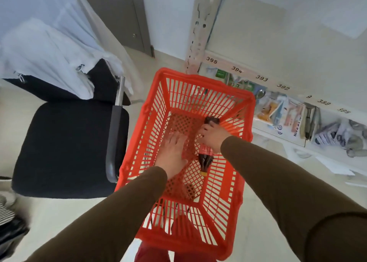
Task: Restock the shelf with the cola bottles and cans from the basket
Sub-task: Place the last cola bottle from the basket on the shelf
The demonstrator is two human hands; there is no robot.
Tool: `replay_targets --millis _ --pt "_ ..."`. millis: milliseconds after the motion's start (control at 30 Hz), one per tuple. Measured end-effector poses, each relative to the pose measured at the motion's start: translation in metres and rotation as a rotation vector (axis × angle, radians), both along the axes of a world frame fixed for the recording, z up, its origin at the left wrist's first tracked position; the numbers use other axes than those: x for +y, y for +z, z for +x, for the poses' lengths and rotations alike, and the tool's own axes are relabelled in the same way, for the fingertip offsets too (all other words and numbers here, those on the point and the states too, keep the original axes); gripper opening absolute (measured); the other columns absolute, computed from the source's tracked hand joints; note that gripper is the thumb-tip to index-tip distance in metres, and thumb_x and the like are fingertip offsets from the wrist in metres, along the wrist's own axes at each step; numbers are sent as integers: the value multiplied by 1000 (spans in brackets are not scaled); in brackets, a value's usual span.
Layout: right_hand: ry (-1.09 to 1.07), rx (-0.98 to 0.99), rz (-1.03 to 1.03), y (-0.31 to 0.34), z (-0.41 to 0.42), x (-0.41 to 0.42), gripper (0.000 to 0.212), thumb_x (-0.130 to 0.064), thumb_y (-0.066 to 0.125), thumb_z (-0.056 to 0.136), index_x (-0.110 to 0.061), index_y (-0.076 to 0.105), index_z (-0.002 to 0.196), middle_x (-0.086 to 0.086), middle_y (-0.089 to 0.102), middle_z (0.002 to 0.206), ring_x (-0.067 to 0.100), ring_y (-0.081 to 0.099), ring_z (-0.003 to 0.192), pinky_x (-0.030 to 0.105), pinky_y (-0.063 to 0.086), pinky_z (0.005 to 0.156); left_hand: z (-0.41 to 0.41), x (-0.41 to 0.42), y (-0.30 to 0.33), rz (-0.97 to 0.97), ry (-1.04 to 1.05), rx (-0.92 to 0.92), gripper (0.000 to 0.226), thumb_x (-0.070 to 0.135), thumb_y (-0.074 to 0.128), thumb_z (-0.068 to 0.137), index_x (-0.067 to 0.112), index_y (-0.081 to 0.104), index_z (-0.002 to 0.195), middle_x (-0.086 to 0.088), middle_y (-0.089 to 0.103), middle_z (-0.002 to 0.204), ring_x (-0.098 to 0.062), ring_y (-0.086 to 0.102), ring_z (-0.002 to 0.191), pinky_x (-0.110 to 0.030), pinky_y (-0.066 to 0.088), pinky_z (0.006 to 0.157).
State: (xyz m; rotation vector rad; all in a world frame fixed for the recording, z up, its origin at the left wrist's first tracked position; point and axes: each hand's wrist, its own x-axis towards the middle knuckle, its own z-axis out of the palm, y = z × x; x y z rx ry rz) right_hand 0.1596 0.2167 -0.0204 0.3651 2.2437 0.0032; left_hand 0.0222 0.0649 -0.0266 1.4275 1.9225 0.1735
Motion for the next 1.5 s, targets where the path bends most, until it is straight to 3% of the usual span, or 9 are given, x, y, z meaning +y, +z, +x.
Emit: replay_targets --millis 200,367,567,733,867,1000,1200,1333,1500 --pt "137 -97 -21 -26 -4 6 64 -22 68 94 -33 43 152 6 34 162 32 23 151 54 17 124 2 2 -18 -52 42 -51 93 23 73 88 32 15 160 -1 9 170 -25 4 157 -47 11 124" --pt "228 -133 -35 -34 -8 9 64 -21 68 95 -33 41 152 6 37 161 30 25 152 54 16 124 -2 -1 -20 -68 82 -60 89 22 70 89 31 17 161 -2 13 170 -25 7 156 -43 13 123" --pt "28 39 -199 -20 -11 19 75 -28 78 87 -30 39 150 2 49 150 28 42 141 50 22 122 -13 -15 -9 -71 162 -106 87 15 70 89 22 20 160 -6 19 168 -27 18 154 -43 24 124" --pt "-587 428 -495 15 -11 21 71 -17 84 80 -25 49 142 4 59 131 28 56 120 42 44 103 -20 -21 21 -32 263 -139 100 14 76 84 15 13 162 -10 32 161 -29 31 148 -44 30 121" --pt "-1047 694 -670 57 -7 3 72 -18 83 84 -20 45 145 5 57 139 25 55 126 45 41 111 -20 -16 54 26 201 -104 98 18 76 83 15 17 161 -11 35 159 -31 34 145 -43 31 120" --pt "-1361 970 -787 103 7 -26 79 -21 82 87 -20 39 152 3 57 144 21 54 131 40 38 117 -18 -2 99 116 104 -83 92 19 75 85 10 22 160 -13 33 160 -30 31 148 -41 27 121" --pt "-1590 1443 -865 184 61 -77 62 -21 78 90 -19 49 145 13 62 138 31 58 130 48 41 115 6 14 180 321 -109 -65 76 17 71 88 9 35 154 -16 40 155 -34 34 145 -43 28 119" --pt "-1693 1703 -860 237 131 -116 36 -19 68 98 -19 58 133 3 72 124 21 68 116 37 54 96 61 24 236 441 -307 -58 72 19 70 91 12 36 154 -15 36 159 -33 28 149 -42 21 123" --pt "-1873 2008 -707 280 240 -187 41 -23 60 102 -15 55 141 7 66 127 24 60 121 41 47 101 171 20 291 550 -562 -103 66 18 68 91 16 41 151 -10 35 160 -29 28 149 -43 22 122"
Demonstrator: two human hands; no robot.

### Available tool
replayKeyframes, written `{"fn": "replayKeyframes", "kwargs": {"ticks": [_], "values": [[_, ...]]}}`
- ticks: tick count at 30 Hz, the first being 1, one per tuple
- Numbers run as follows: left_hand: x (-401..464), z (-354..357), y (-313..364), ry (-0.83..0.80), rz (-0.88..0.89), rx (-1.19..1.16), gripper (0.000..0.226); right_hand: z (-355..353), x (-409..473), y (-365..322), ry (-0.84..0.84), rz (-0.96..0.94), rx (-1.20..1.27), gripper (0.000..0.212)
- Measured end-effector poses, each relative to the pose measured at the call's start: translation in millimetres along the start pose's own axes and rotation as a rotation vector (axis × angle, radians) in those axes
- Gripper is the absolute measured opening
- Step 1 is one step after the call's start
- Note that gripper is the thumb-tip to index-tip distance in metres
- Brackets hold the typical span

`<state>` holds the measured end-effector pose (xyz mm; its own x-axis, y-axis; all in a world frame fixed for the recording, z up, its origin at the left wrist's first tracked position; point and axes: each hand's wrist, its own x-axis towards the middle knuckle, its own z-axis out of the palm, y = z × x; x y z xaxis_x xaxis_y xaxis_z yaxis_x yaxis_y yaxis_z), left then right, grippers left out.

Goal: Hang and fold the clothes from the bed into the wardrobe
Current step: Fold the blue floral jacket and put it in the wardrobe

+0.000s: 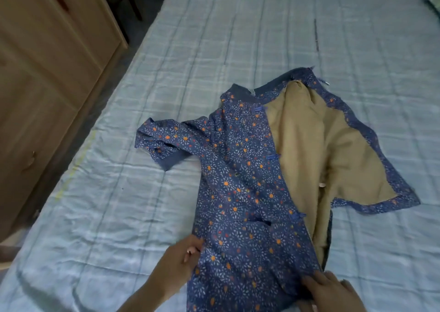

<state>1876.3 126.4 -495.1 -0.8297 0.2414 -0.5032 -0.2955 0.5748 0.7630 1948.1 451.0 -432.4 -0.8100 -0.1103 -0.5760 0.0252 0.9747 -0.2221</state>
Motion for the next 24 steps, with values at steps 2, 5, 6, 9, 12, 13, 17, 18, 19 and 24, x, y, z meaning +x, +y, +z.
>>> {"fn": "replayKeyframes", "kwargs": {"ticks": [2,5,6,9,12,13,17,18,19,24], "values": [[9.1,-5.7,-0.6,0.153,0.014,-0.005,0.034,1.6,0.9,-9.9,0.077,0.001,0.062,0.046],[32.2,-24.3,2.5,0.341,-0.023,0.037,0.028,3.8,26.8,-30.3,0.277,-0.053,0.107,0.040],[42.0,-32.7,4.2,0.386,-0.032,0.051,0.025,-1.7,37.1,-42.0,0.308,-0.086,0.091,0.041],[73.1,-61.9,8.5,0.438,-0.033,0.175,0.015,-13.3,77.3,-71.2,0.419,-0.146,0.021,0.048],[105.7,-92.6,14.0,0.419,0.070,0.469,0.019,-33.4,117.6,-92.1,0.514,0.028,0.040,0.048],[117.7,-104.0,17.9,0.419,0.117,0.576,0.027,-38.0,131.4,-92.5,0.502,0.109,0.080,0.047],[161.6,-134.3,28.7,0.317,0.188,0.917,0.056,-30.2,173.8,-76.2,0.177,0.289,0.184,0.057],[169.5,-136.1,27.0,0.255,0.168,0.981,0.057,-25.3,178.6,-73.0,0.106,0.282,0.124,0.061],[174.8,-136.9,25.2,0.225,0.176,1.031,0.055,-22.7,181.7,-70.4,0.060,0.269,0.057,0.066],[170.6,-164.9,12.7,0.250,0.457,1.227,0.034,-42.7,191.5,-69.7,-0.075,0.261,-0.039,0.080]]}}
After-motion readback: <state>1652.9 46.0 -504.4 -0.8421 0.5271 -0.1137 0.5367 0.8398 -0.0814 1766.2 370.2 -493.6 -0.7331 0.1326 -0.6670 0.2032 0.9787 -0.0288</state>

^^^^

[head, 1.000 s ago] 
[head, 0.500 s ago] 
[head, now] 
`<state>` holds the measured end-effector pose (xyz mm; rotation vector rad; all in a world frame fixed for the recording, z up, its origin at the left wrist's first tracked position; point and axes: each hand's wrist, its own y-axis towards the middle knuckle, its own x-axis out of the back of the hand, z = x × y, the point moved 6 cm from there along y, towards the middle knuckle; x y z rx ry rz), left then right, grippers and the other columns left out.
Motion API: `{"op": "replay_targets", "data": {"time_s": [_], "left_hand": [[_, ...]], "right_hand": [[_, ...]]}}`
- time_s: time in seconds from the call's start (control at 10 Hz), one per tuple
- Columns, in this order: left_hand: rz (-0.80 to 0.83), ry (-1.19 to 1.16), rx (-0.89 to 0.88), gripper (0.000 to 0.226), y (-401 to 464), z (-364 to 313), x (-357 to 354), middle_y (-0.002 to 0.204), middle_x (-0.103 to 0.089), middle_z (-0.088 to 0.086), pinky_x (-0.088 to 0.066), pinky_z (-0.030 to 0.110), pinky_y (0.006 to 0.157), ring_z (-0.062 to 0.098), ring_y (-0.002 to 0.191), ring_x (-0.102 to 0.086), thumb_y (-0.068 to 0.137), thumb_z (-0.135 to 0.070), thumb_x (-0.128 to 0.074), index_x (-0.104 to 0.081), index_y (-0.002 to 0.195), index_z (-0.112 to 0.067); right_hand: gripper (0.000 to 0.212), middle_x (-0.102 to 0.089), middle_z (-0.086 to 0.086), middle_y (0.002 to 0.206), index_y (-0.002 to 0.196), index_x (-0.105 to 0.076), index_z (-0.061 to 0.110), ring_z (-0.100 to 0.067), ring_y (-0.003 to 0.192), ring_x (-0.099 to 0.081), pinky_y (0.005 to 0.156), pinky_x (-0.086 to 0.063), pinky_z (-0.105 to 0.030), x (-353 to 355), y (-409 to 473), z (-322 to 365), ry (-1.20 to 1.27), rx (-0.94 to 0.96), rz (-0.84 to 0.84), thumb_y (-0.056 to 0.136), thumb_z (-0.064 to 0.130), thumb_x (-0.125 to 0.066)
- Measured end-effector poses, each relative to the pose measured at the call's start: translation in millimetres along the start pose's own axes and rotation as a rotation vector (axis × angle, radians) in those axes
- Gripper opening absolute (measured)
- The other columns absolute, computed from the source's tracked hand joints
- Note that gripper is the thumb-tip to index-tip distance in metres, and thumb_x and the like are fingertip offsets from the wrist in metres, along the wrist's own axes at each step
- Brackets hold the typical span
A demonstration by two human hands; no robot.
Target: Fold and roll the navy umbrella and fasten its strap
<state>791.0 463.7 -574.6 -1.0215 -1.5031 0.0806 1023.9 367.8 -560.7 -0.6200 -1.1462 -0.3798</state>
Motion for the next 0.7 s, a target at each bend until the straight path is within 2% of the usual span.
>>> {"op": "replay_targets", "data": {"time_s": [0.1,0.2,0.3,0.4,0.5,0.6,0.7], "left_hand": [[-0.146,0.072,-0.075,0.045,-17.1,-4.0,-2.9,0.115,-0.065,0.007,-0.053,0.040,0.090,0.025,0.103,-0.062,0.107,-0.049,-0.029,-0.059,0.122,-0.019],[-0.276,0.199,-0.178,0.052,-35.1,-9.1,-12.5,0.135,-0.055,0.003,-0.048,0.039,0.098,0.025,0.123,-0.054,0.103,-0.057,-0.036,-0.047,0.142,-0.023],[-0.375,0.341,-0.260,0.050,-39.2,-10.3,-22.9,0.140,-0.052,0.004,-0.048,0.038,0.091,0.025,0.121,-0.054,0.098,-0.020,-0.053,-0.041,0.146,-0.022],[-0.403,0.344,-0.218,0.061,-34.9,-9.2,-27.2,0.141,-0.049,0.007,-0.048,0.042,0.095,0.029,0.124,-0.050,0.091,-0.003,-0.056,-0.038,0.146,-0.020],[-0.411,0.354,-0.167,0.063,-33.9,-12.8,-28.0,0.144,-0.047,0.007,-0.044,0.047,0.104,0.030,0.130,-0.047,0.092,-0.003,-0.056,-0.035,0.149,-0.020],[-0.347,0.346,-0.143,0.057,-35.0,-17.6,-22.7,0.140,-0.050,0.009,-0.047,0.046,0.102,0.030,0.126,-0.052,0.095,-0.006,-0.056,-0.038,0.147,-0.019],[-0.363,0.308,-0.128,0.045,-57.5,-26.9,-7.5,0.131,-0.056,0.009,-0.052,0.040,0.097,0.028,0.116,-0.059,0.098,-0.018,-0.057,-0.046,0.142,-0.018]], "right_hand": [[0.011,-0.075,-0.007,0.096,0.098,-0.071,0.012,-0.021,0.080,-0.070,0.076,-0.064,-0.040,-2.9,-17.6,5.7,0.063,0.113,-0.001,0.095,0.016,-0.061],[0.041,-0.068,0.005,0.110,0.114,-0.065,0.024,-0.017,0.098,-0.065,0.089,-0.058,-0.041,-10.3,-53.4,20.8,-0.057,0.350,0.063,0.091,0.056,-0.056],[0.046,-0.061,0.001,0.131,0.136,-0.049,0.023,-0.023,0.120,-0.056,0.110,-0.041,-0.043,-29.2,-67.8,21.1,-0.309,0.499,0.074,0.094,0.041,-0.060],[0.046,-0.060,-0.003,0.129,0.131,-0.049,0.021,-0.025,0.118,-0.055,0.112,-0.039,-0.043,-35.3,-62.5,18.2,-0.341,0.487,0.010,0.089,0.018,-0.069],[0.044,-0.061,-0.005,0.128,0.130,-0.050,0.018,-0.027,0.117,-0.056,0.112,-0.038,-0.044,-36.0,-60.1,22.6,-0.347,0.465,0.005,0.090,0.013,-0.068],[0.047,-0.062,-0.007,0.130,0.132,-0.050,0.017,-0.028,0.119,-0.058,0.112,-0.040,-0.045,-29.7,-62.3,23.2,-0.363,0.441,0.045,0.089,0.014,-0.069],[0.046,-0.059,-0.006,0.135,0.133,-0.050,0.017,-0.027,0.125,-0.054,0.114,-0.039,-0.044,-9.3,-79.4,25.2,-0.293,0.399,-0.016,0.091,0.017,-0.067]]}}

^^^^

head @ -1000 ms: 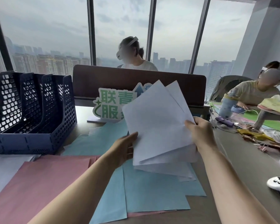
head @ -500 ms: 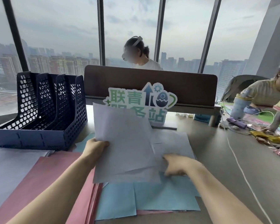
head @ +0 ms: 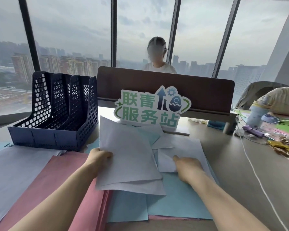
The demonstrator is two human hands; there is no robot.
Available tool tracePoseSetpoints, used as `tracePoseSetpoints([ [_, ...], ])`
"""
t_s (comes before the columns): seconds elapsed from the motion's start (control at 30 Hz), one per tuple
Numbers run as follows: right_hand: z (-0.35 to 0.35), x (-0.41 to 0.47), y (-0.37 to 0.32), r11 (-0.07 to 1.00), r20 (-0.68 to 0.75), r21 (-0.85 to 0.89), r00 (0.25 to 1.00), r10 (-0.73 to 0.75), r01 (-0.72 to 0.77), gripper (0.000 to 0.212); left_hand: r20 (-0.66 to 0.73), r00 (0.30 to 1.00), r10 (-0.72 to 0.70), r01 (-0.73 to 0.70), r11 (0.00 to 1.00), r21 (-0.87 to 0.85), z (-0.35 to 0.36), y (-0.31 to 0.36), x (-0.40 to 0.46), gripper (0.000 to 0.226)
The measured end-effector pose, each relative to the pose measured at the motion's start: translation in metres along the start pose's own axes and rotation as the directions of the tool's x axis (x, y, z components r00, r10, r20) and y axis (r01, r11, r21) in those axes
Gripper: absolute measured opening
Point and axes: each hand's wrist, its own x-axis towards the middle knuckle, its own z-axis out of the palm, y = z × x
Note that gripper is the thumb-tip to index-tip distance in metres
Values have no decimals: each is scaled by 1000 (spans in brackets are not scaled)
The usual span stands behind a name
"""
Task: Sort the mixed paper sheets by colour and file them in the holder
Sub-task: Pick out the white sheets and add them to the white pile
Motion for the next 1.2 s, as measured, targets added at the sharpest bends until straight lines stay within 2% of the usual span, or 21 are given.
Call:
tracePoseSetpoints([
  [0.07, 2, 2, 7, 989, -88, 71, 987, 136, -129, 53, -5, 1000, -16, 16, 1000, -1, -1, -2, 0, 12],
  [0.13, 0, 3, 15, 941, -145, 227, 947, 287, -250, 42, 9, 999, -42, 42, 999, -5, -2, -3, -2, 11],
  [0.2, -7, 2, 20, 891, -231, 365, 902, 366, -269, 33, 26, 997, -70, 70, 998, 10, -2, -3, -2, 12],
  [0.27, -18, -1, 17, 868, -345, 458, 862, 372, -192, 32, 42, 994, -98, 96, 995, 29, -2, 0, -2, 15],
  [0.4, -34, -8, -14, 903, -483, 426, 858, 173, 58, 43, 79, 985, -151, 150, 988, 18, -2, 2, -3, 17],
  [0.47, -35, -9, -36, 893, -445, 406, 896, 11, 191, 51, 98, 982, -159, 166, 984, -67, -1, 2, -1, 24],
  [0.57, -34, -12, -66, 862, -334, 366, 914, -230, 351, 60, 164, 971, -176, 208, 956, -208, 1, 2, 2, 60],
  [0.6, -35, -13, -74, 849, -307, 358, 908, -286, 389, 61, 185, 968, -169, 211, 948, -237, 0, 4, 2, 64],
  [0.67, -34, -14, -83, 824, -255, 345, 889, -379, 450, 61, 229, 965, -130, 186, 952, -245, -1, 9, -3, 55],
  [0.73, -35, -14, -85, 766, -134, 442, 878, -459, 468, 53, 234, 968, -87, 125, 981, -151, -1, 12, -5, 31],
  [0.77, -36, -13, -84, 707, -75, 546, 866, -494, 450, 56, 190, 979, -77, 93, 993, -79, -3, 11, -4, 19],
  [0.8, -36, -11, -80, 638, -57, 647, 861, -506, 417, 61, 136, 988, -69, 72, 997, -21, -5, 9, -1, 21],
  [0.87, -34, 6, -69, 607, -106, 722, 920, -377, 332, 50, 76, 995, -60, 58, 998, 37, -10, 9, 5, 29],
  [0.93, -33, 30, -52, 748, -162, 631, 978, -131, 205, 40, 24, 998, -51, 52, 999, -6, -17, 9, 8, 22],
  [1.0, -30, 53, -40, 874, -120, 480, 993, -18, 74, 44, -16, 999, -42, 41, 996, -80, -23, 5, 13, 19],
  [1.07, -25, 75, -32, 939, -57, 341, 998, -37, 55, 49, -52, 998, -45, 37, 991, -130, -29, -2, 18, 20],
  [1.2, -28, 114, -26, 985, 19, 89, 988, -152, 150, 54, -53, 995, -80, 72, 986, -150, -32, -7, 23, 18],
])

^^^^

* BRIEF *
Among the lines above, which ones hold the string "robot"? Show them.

* RESPONSE TO THIS EXERCISE *
The demonstrator is two human hands; there is no robot.
Demonstrator: two human hands; no robot.
A demonstration by two human hands; no robot.
The demonstrator is two human hands; there is no robot.

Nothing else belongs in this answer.